Counting the years on my fingers, I'm startled by their number:

Time emptily floats away and I have no desire for worldly glory:

When can I ride astride a crane to the home of the immortals?"

Over the course of her short life, Xiaoluan found that song lyrics were best suited to her talents. Writing ninety lyrics to thirty six different melodies, she would often write on trees and flowering perennial plants. Her later work would draw on descriptions of the realm of the immortals and visits to them, a common theme in Chinese poetry. Nonetheless, her parents saw this as evidence that their daughter was an immortal that was banished to spend time on earth before inevitably dying young and returning to the celestial realms.

== Immortal poetess ==
Ye Shaoyuan was not unusual in promoting his daughter's literary talent: doing so could facilitate advantageous marital prospects and align the family with contemporary literati culture, given the "cult of emotions" and the fashion for publishing women's writings. Publicly elevating his daughter's reputation represented an exchange of cultural capital, and offered the possibility of financial benefit, potentially extending beyond her lifetime. At the time, the Ye family lived in genteel poverty, and Shaoyuan's editorial work and literary reputation were central to his social positioning, enabling him to participate in the circles of influential men. Xiaoluan's poetic skill, emerging when the symbolic figures of Du Liniang and Xiaoqing were at the height of literary fashion, allowed her father to claim distinction as both the publisher and the editor of her work. The publishing industry of the late Ming dynasty facilitated the increasingly widespread circulation of literary works, including those attributed to Xiaoluan.

Xiaoluan's father solidified her immortal status by using the help of spirit mediums, to communicate with Xiaoluan in the afterlife. She appeared as various domestic goddesses in extensions of her real-life persona and beauty. In 1636, during on of these seance's Xiaoluan would have appeared as a female librarian in the Moon Palace.

Another such seance, in 1642, she would have been a reincarnation of Han scholar-teacher Ban Zhao, who was a model to all latter-day erudite women. Xiaoluan would be remembered as the holder of secular and mystical knowledge, while her poetry collection would be repeatedly be included in multiple anthologies over the years. Women painters treasured her surviving paintings, poets would harmonise with her verses, and people still claim too see her in seances up to the nineteenth century. Having passed away at a young age, Xiaoluan would be transformed into a domestic goddess, through the circulation of her writings, paintings, and in people's imagination.

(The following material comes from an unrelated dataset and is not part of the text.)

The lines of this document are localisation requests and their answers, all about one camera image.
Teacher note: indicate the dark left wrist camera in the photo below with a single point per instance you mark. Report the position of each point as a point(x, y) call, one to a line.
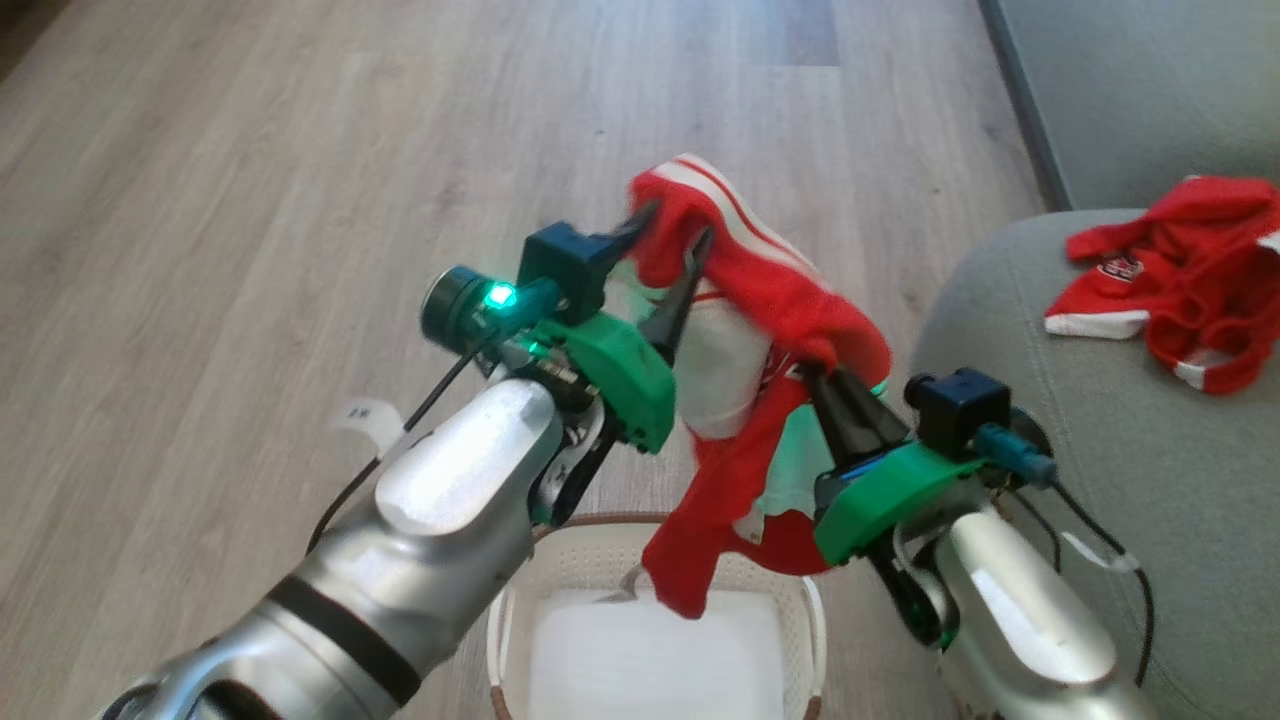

The fashion of creating literati goddesses continued throughout the Ming dynasty and up to the Qing dynasty, as scholars of that era projected talented women writers who died young as either someone who had ascended to heaven to become immortal, or as a fallen immortal, banished to earth as punishment but predestined to return to the celestial realms. Ye Xiaoluan, and her sister Ye Wanwan, who died a couple of months after Xiaoluan, are among the most famous banished immortals of early modern times in imperial China, having died at seventeen and twenty-two years old. Their parents, Ye Shaoyuan and Shen Yixiu, wrote of their daughters as immortals who had returned to their rightful place.